----- Supplied material -----
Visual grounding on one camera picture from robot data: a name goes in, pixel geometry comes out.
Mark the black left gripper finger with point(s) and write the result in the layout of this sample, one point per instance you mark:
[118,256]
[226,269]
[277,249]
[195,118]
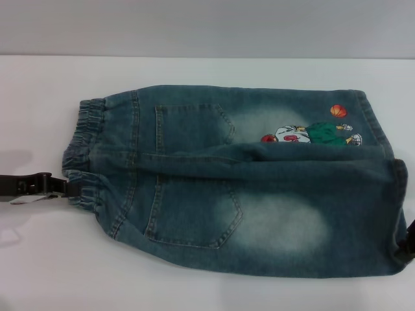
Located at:
[66,189]

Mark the blue denim shorts cartoon print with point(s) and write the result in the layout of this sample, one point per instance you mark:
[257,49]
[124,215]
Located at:
[201,181]

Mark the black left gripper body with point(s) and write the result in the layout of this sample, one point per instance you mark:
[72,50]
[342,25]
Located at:
[24,188]

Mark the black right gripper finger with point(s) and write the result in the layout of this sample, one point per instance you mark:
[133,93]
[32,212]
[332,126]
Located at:
[407,256]
[411,227]

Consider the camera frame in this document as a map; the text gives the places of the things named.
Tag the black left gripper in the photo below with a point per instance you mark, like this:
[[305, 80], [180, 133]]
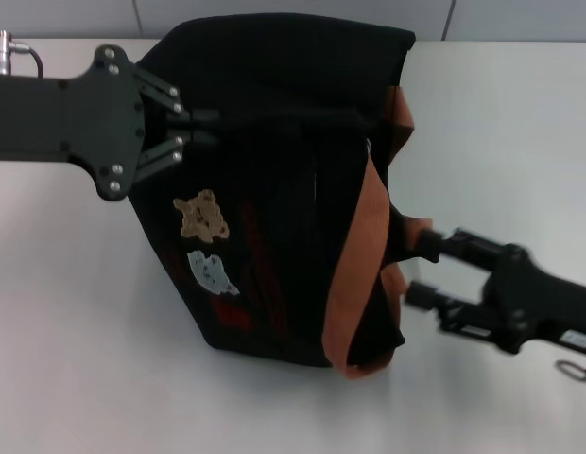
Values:
[[85, 118]]

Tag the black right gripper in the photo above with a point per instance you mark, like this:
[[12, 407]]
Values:
[[524, 298]]

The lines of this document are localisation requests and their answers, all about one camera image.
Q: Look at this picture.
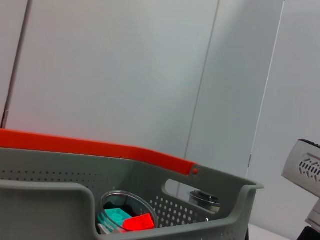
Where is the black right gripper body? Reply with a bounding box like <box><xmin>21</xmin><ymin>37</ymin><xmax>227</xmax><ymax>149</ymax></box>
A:
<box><xmin>297</xmin><ymin>226</ymin><xmax>320</xmax><ymax>240</ymax></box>

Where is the glass teacup black base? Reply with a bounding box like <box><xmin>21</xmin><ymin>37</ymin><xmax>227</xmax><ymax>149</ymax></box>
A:
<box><xmin>96</xmin><ymin>190</ymin><xmax>160</xmax><ymax>236</ymax></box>

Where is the long red toy brick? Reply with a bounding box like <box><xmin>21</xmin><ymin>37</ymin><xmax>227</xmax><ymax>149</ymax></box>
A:
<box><xmin>122</xmin><ymin>213</ymin><xmax>155</xmax><ymax>232</ymax></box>

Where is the teal square toy plate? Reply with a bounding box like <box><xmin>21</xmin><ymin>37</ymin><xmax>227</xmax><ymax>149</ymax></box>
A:
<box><xmin>97</xmin><ymin>207</ymin><xmax>133</xmax><ymax>230</ymax></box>

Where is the grey perforated storage basket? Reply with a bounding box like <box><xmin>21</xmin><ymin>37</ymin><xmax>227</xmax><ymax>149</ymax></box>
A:
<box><xmin>0</xmin><ymin>147</ymin><xmax>265</xmax><ymax>240</ymax></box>

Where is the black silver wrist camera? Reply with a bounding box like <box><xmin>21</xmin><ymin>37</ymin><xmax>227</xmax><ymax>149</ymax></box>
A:
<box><xmin>281</xmin><ymin>139</ymin><xmax>320</xmax><ymax>201</ymax></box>

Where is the glass pitcher black handle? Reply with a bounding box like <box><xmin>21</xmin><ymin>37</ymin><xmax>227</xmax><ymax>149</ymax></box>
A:
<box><xmin>188</xmin><ymin>190</ymin><xmax>250</xmax><ymax>240</ymax></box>

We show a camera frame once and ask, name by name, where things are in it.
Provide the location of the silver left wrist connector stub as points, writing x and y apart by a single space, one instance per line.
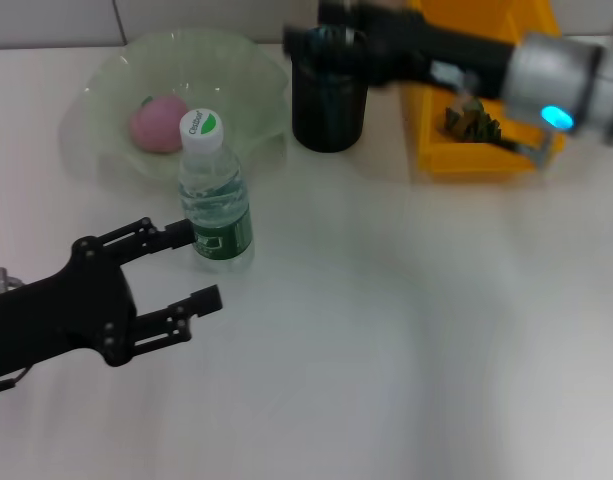
6 280

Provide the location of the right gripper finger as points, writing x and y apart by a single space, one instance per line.
343 10
321 42

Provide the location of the yellow plastic bin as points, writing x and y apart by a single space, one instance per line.
461 155

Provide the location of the clear water bottle green label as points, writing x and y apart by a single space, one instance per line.
213 185

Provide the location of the green glass fruit plate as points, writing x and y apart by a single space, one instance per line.
236 80

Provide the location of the pink toy peach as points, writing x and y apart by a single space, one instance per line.
156 127

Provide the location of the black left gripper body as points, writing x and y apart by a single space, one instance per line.
51 315

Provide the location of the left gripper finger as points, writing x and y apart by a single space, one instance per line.
171 232
201 300

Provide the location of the black mesh pen holder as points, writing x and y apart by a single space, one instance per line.
328 115

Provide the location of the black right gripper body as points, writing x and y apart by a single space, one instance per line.
436 50

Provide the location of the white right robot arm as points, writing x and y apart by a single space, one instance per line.
576 85

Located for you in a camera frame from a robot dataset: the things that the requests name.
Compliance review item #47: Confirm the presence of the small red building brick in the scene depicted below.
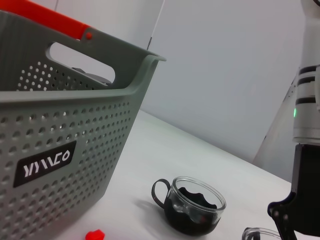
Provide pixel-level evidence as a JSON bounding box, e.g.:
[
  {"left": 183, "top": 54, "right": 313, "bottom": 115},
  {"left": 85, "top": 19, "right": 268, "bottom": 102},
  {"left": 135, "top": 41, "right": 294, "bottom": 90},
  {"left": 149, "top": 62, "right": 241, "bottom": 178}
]
[{"left": 85, "top": 228, "right": 105, "bottom": 240}]

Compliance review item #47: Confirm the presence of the glass teacup black holder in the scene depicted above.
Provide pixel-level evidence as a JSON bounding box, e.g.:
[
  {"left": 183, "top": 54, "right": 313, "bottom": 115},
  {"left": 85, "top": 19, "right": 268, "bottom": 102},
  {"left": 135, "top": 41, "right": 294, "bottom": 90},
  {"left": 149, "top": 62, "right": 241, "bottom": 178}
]
[
  {"left": 151, "top": 176, "right": 227, "bottom": 236},
  {"left": 241, "top": 226, "right": 285, "bottom": 240}
]

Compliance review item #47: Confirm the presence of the grey perforated storage basket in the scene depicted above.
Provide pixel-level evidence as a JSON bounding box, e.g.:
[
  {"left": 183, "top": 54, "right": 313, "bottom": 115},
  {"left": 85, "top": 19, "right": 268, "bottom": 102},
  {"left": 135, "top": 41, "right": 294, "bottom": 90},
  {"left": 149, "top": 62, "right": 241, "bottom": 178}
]
[{"left": 0, "top": 9, "right": 167, "bottom": 240}]

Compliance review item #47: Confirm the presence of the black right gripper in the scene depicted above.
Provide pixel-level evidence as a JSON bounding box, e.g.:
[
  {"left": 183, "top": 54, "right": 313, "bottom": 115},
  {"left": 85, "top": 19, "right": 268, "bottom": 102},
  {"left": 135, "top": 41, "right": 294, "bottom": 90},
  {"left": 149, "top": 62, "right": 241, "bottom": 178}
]
[{"left": 267, "top": 143, "right": 320, "bottom": 240}]

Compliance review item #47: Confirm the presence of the orange basket handle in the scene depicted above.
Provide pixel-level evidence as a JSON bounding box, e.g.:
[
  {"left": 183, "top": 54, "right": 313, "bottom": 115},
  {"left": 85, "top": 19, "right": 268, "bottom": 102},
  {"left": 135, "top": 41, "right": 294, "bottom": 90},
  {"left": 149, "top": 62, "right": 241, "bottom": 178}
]
[{"left": 0, "top": 0, "right": 95, "bottom": 41}]

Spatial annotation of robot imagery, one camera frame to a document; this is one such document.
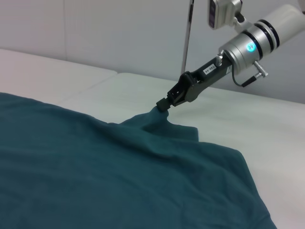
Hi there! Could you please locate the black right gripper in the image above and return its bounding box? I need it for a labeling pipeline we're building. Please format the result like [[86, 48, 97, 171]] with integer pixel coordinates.
[[156, 54, 232, 112]]

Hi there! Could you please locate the teal blue shirt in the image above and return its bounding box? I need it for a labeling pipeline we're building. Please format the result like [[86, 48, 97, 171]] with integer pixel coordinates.
[[0, 92, 278, 229]]

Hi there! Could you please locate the right gripper cable with plug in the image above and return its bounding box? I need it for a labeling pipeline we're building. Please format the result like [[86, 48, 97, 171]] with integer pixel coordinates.
[[231, 60, 269, 88]]

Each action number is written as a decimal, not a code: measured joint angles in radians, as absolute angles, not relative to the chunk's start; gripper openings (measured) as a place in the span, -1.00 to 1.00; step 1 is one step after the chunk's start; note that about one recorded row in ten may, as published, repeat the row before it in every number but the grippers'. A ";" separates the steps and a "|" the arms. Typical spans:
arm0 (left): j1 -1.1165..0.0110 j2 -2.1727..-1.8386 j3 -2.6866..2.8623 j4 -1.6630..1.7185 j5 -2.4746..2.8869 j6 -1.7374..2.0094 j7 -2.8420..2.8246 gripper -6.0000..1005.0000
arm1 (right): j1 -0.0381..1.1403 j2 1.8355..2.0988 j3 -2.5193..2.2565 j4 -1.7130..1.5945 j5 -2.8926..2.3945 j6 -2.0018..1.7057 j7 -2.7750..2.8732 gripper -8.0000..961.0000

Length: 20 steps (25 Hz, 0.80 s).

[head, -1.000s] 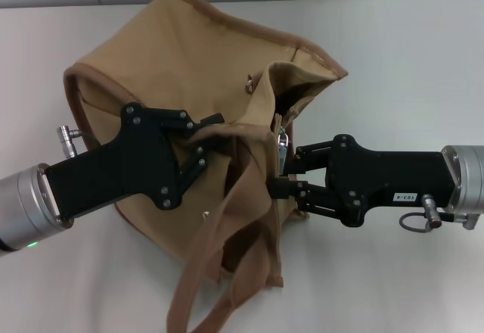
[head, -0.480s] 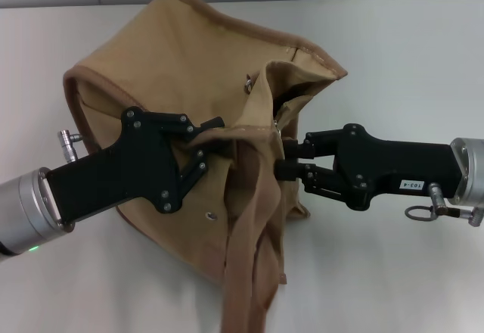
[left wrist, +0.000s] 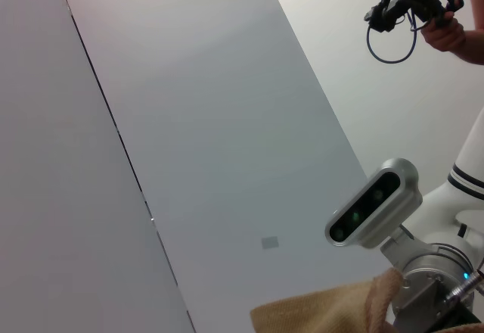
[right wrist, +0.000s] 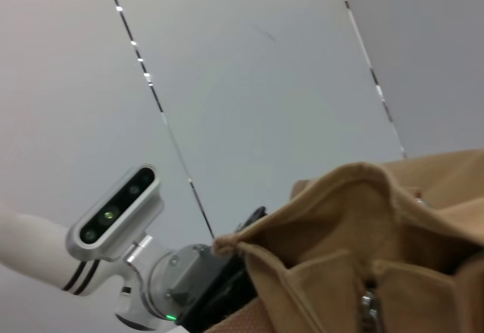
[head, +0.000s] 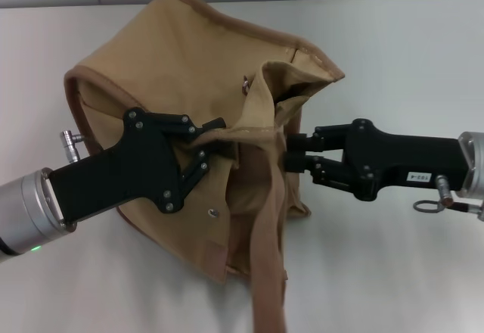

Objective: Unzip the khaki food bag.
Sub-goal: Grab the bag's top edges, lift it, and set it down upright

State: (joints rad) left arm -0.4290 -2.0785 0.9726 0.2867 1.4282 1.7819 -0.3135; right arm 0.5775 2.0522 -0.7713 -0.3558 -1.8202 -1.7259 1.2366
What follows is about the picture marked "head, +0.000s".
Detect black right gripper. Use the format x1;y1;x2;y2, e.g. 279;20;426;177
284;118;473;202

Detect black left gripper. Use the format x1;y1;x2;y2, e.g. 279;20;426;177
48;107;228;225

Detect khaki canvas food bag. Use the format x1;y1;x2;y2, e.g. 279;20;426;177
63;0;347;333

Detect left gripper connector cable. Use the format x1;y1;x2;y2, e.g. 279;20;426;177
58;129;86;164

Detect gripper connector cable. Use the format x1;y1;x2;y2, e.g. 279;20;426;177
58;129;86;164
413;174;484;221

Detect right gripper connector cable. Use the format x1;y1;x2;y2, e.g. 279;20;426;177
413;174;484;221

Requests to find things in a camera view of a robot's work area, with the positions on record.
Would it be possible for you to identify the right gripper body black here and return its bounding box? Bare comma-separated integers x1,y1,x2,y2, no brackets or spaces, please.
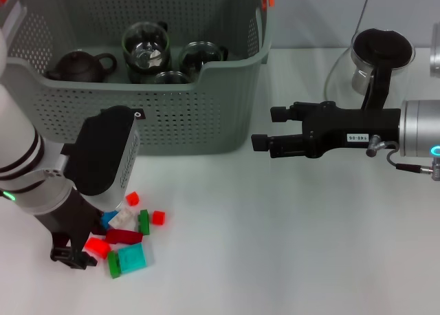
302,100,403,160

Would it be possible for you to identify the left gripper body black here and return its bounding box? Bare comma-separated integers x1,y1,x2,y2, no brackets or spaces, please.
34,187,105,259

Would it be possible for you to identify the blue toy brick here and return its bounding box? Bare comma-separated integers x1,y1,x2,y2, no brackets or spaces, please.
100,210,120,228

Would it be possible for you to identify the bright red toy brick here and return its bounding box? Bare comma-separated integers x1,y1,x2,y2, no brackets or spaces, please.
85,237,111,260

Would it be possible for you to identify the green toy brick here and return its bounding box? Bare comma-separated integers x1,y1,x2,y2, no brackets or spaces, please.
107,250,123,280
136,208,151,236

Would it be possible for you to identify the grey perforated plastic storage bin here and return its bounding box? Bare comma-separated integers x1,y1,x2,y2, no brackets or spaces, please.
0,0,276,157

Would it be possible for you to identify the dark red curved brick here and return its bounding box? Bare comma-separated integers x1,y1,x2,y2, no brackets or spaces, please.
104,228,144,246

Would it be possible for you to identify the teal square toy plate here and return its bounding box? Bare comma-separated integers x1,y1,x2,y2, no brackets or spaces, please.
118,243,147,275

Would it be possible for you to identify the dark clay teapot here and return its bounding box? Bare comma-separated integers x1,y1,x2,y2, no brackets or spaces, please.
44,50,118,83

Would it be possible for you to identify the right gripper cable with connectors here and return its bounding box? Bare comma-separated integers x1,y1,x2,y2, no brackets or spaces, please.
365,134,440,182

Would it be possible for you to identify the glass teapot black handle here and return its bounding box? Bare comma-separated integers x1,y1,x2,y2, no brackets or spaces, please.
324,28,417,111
-----
§ **Instructions to follow**
Using the entries above, say how many lines include the word "picture", with no other output.

§ **Result**
3